Josephine Bradley, head of African American studies at Clark Atlanta, said the West Virginia laborers were little different from other Southern blacks. Eighty years ago, onetime sharecroppers and other underemployed black people headed to Chicago, Detroit and other industrial areas, seeking work and fleeing Jim Crow.

“Most people went north and west,” said Bradley. “Very seldom do you read about them heading to West Virginia.”

A few records at the Fayette County, W.Va., Courthouse, as well as from Union Carbide, show most black workers came from southern West Virginia, the Carolinas and Georgia, said Dwight Harshberger, a psychologist who works at West Virginia University’s department of community medicine. He’s the author of “Witness at Hawk’s Nest,” a fictionalized account of the project, published last year.

“What’s remarkable is how many came,” he said.

Equally remarkable, he said, “is how many died.”

The burial ground has been cleaned — appliances removed, underbrush cut. Still, it has an air of neglect. Dead leaves rot atop boulders. A handful of aluminum grave markers stick up at odd angles from the earth. A few discarded deer bones litter the tract.

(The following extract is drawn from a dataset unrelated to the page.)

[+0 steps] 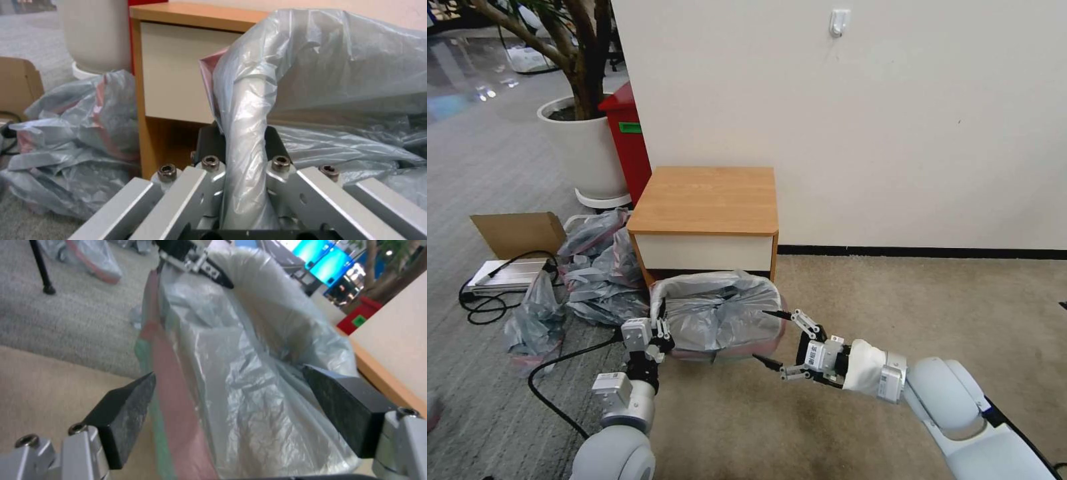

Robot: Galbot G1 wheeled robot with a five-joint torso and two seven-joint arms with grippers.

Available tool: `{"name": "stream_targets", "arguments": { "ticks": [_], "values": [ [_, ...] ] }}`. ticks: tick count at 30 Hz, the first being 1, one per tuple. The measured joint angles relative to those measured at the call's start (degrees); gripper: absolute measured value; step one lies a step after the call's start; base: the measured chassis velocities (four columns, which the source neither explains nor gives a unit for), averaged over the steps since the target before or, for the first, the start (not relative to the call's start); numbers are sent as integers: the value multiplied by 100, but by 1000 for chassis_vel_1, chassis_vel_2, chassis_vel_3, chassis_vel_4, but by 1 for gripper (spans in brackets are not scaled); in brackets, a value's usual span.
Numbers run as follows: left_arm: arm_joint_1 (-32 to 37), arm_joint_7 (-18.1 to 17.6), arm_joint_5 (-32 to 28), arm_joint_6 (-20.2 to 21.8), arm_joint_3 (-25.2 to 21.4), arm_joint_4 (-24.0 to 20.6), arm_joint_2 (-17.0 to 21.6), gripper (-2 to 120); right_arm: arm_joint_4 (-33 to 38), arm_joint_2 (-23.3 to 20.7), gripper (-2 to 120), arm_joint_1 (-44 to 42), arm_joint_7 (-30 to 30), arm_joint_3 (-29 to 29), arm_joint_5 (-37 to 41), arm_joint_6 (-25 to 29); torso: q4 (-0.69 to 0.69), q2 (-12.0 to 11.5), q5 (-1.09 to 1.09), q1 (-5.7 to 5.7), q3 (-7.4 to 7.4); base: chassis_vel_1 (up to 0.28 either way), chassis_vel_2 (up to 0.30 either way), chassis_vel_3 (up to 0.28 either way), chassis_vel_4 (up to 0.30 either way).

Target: Pick up the garbage bag from the table and place it over the trash can.

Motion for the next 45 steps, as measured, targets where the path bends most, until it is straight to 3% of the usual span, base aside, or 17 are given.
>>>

The site also has a reverence, bestowed by nature. On a recent day, raindrops from a cloudburst sat fat on the needled boughs of hemlocks. Sunlight filtered through the branches, casting little pools of light. The wind sighed.

Neilan, the newspaper publisher, also sighed. She stepped carefully from one grave to the next, her feet avoiding the depressions in the earth.

“Somebody, somewhere, misses these men,” she said. “We now need to find these families and give them closure.”